项目摘要： 适当的突触形成和成熟是大脑发育的关键过程。我们现在 神经元之间的突触连接受到星形胶质细胞的广泛影响。星形胶质细胞，凭借 它们精心设计的突触相关过程，与分泌的分子一起， 形成，增强突触成熟，并调节突触消除。星形胶质细胞形态的改变 已经反复显示减少兴奋性突触的数量和/或强度。但并非所有 星形胶质细胞与突触有关。单个灰质星形胶质细胞可以包含数万个 在其复杂的，高度分支的乔木内的突触。相比之下，较少分支的白质星形胶质细胞 位于突触密度低的区域。星形胶质细胞特性的分子机制 和维护的基本上是未知的。 在对发育中的灰质和白质星形胶质细胞中富集的分子进行筛选时，我们鉴定出肾上腺素能 受体优先富集在灰质星形胶质细胞群体中。这表明去甲肾上腺素 可能是灰质星形胶质细胞成熟的重要正调节剂。初步证据显示 该提案表明星形胶质细胞表达β 1肾上腺素能受体。β-肾上腺素能刺激 受体增加体外星形胶质细胞的初级分支，而去甲肾上腺素或β-肾上腺素能受体的耗竭， 受体在体内导致皮质灰质星形胶质细胞表现出降低的形态复杂性，沿着 灰质星形胶质细胞标记物表达减少。
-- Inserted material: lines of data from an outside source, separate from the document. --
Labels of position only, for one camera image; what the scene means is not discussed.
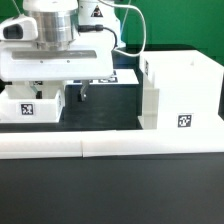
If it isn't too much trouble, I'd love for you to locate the white marker sheet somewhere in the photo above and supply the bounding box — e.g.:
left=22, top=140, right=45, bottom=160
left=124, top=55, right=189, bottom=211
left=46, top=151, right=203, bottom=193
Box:
left=66, top=68, right=140, bottom=86

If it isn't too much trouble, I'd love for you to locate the white front barrier rail right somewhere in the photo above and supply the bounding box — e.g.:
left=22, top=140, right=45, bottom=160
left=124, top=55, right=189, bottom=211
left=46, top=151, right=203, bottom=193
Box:
left=82, top=129, right=224, bottom=157

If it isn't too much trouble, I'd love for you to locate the white thin cable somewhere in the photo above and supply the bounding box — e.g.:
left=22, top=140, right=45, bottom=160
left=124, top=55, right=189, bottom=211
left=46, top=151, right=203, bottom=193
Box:
left=98, top=0, right=148, bottom=58

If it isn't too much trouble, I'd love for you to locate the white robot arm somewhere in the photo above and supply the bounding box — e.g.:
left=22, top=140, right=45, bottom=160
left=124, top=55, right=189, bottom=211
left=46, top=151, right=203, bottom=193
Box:
left=0, top=0, right=121, bottom=101

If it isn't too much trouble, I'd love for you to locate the black cable bundle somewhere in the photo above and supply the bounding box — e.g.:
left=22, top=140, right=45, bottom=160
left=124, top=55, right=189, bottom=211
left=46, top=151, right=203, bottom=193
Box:
left=77, top=24, right=119, bottom=51

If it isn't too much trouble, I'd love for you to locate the white front drawer box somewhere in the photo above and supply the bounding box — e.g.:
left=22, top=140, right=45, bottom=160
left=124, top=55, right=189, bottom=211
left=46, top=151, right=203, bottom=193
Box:
left=0, top=89, right=64, bottom=123

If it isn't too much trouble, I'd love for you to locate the white barrier rail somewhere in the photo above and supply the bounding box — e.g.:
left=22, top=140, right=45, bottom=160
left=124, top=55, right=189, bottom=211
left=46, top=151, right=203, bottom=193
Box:
left=82, top=129, right=224, bottom=157
left=0, top=132, right=83, bottom=159

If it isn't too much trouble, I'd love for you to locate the white drawer cabinet frame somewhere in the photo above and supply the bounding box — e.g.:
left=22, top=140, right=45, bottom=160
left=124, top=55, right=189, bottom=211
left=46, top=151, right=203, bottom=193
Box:
left=139, top=50, right=224, bottom=130

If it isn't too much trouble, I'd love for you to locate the white front barrier rail left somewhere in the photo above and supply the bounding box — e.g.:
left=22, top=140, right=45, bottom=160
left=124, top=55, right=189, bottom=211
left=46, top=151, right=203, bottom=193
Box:
left=0, top=132, right=83, bottom=159

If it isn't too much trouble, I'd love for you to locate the white rear drawer box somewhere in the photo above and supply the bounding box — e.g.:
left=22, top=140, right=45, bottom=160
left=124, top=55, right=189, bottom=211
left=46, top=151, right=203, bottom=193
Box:
left=5, top=81, right=64, bottom=99

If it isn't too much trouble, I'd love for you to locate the white drawer box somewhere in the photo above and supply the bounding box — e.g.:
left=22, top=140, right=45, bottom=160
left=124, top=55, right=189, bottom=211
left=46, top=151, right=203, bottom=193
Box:
left=0, top=89, right=64, bottom=123
left=5, top=81, right=64, bottom=99

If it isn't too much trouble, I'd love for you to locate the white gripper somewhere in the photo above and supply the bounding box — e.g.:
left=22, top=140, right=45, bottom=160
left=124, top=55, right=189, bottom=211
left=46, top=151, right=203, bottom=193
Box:
left=0, top=48, right=113, bottom=102

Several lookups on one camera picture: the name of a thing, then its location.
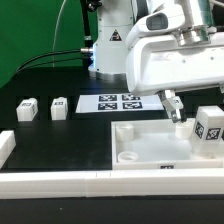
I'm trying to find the black cable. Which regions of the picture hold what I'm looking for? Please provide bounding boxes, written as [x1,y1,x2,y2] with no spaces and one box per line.
[16,57,93,74]
[14,49,93,74]

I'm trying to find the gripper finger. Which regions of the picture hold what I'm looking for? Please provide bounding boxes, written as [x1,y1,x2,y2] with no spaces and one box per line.
[158,90,186,123]

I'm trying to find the grey thin cable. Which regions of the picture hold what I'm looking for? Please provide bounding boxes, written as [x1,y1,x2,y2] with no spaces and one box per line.
[52,0,69,68]

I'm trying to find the paper sheet with markers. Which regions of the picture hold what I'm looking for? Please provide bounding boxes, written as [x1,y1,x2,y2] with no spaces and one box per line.
[76,93,163,113]

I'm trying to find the white square tabletop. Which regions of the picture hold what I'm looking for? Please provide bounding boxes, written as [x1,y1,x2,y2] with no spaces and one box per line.
[111,118,224,170]

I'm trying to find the white U-shaped fence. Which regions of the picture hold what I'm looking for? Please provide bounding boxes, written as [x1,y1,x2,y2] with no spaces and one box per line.
[0,130,224,199]

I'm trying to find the black cable upper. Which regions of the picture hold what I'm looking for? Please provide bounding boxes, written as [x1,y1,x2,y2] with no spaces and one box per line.
[14,49,93,74]

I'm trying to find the black cable lower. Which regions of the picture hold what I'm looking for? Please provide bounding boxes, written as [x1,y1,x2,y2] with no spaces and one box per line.
[16,57,93,74]

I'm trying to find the black corrugated hose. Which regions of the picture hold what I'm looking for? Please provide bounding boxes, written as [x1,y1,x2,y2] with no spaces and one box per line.
[79,0,93,48]

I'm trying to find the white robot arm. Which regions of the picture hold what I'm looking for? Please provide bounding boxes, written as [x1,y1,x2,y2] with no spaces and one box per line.
[87,0,224,122]

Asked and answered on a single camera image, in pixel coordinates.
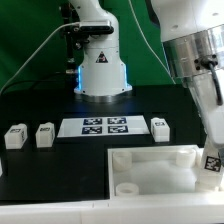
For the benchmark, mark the white marker sheet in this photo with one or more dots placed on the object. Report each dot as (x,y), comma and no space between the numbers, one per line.
(103,126)

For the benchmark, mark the white piece left edge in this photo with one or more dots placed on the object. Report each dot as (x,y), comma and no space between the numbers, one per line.
(1,167)

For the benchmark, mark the white front fence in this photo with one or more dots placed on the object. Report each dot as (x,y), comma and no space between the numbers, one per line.
(196,208)

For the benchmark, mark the white square tabletop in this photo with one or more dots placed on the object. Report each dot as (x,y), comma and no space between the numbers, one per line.
(143,171)

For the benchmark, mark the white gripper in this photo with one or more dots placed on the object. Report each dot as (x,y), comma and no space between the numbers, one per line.
(212,114)

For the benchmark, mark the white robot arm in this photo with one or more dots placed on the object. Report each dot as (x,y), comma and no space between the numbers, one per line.
(192,36)

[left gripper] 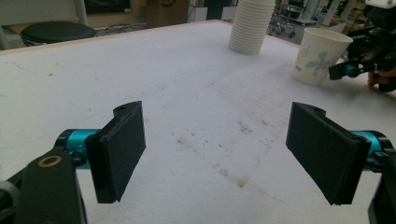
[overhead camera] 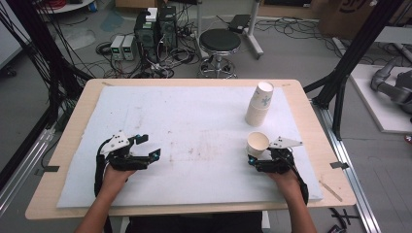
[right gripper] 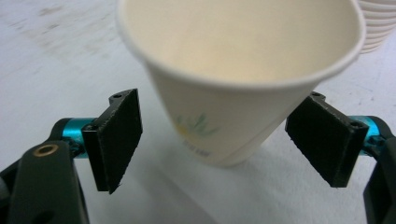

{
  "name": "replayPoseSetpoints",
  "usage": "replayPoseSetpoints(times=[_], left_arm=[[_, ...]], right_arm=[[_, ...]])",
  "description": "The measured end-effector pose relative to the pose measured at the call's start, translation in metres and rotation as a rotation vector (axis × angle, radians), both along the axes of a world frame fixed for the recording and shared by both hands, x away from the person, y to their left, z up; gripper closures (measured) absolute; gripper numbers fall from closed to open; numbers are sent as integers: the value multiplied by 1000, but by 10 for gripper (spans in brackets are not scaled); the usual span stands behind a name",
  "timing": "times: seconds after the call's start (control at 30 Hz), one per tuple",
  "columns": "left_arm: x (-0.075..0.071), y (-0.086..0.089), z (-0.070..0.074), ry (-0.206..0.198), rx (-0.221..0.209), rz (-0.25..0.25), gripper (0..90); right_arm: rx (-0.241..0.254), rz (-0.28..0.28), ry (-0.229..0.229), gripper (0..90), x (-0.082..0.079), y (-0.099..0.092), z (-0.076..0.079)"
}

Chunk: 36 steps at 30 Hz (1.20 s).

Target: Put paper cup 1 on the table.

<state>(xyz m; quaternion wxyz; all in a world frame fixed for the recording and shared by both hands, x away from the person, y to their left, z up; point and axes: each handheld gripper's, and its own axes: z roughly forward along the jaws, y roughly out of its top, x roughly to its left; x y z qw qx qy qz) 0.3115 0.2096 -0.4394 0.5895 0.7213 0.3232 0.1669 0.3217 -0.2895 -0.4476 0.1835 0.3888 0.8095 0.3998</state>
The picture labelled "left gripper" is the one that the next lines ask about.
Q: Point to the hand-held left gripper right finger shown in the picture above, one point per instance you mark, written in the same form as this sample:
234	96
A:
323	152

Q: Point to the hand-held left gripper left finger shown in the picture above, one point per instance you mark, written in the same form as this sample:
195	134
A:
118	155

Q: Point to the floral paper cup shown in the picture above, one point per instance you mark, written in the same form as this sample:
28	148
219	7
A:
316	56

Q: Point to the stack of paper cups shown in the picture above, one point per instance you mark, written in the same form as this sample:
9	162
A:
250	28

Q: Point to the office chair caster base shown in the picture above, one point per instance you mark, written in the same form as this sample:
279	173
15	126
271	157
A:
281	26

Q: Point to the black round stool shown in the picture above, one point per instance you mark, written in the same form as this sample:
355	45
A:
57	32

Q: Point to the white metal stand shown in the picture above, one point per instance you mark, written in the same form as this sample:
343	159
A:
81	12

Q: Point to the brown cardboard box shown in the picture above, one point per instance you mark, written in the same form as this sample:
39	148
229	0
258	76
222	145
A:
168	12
这项提议将检验去甲肾上腺素 通过星形胶质细胞β-肾上腺素能受体信号增加形态复杂性，这反过来又增加 它们支持突触形成和功能的能力。Aim 1将使用全局和星形胶质细胞特异性条件 β 1肾上腺素能受体的缺失，以确定β-肾上腺素能信号是否驱动星形胶质细胞 形态复杂性和分子同一性。目标2将使用相同的实验模型来确定 β-肾上腺素能信号对皮质兴奋性突触发育的影响。这些目标的数据 将阐明去甲肾上腺素，一种普遍存在的神经调节剂，如何在唤醒等过程中动态改变， 和压力，影响灰质星形胶质细胞的发育及其促进兴奋性突触的能力 皮层的发育。